Today I have two manuscripts to edit, and another section of a short futuristic story to write.
I was going to do a short free read for the Romance Divas Valentine's Day Ebook Challenge. I started one, but it became obvious that to do justice to the plot I'd have to make it too long. So I made up another, intending to do pretty much a piece of flash fiction (under 1,000 words). Except that's now around 3,000 words, and only about half finished. There's still a nice link to me on the V-Day Challenge page (Melting into Sky, yes I know, nice title, shame about it not existing yet) but if I don't finish the darn thing soon it's going to be way too late for Valentine's Day.
But this is okay. Last year I originally intended one short story for the V-Day Challenge, and when that started to get too long I abandoned it and wrote something else (Meeting in Darkness, over on my website). Then I picked up the abandoned story, finished it off, changed its title from Rapunzel to Falling, and sent it to Drollerie Press, where it became their first YA release. So if this story just keeps on growing and won't finish until it's reached 10,000 words or something, it can just jolly well go off and be published. You know, if someone accepts it, that is. Anyway, so I have to finish writing that too.
I'm ridiculously, unnecessarily excited because I just sent off my membership forms to join the Romantic Novelists' Association. I'm busy saving up to go to their annual conference in July, and am thrilled to death at the idea of going to a proper writers' conference. And I'm hoping that, once my membership goes through, there'll be a local chapter I can join and extra meetings to go to. Meetings! Meetings! Hooray!
I'm also very pleased at the RNA's membership requirements. Fire and Shadow, a 35,000 word ebook novella, qualifies me to join as a full member.

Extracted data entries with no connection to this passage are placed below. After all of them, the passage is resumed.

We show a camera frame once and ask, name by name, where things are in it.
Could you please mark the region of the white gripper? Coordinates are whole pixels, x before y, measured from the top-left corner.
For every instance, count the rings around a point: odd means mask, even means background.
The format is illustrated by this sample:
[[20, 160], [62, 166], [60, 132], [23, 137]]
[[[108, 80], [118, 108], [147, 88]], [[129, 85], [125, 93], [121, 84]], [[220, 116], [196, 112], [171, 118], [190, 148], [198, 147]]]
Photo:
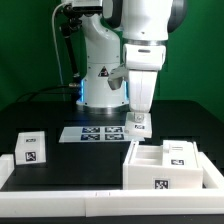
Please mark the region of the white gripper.
[[128, 74], [129, 108], [134, 114], [134, 121], [144, 121], [144, 114], [150, 111], [157, 80], [156, 71], [130, 70]]

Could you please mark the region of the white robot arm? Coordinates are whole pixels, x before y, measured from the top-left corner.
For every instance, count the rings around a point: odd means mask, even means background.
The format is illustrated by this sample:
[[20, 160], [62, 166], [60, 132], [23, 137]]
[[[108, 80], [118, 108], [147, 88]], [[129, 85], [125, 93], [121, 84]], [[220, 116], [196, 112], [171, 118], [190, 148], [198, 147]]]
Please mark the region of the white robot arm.
[[168, 34], [183, 22], [187, 0], [61, 0], [65, 35], [84, 33], [87, 73], [77, 105], [112, 113], [129, 109], [134, 121], [149, 117], [155, 83], [166, 57]]

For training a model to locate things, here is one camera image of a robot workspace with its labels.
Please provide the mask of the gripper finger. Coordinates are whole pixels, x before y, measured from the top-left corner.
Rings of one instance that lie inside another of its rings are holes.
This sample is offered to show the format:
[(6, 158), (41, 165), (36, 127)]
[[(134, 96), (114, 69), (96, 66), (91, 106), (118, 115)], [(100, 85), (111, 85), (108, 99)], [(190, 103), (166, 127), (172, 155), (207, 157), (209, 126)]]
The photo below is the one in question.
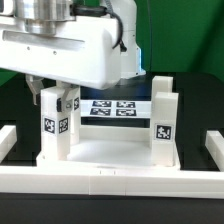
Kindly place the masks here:
[(33, 103), (35, 105), (39, 105), (40, 104), (40, 93), (41, 93), (41, 90), (44, 88), (43, 79), (38, 76), (27, 75), (26, 83), (33, 95)]
[(62, 96), (57, 99), (58, 112), (73, 112), (80, 106), (80, 87), (74, 84), (60, 83)]

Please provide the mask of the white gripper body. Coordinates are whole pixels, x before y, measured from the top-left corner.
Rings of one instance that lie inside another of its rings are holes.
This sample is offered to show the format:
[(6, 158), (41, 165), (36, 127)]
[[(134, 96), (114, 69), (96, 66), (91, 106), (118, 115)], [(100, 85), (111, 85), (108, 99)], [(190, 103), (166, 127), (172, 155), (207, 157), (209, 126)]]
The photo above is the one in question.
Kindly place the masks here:
[(0, 68), (95, 89), (121, 78), (117, 21), (78, 16), (59, 22), (54, 36), (25, 31), (23, 22), (0, 16)]

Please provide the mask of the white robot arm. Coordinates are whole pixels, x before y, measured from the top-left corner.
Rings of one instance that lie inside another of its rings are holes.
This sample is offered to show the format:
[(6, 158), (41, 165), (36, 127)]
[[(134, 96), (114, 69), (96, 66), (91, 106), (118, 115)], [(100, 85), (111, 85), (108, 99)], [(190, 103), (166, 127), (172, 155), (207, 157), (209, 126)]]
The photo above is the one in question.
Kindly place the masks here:
[(99, 1), (0, 0), (0, 69), (26, 74), (35, 95), (43, 78), (67, 83), (60, 112), (74, 86), (104, 90), (143, 75), (135, 1)]

I did check if the length or format disqualified me (in which case I'd have had to join as a 'new writer' which would have hurt my pride), but the only thing that would do that would be if I were vanity-published, which I'm not.
Final random update:
There's back story to this one. I regularly get calls from cold-call salespeople, which sometimes make me very angry. Generally they're trying to sell me double glazing.

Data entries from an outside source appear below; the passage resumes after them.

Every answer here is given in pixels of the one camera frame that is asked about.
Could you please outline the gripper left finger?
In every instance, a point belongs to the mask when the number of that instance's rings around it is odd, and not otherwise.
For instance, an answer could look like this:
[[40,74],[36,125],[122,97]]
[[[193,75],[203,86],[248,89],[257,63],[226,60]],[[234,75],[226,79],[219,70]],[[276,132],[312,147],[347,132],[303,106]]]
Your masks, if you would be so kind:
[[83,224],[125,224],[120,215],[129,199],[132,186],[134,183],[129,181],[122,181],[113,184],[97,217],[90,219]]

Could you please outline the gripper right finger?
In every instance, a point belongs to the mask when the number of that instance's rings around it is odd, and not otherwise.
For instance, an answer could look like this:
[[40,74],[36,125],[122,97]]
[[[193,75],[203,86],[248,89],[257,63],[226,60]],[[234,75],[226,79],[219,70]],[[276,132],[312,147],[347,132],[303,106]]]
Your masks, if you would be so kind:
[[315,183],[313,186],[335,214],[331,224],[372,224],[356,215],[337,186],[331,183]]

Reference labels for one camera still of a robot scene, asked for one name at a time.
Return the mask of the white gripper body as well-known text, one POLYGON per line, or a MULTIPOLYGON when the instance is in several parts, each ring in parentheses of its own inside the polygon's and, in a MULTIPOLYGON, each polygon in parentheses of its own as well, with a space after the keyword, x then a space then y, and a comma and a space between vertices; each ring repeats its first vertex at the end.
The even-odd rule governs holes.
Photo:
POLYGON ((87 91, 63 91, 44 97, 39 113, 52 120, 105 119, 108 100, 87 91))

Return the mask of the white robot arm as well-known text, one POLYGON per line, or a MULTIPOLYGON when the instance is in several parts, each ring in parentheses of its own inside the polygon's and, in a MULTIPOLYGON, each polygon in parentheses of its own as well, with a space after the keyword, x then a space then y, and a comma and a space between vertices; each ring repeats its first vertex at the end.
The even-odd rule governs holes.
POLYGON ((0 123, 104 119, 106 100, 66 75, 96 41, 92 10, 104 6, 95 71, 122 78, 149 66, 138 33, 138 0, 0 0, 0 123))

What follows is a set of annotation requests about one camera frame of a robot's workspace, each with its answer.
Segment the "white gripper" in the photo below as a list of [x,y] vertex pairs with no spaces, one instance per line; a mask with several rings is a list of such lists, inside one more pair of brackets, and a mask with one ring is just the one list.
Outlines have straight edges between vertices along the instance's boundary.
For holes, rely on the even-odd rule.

I also regularly get spam in my email spam filter - generally offering to enlarge a part of my body which, being female, I don't have. I have to say I love the subject headers of these emails. If you write 'are women dissapointed with your small ***' then your lack of spelling ability makes me disinclined to trust you with my sexual health. If you write 'wonderc*m and more wonderc*m' then, frankly, all you've done is made me go eww. If you write 'annihilate the opposition with your mighty weapon'...well, I admit, I clicked on that one because I just couldn't believe you were still talking about cosmetic enhancement. Seriously, what do you think people are going to do with it? Walk round knocking other men over?
Anyway, so Abstract phoned me from work. He wanted me to email him a file, but he started off by pretending to be a double-glazing salesman. I, being very intelligent, recognised his voice.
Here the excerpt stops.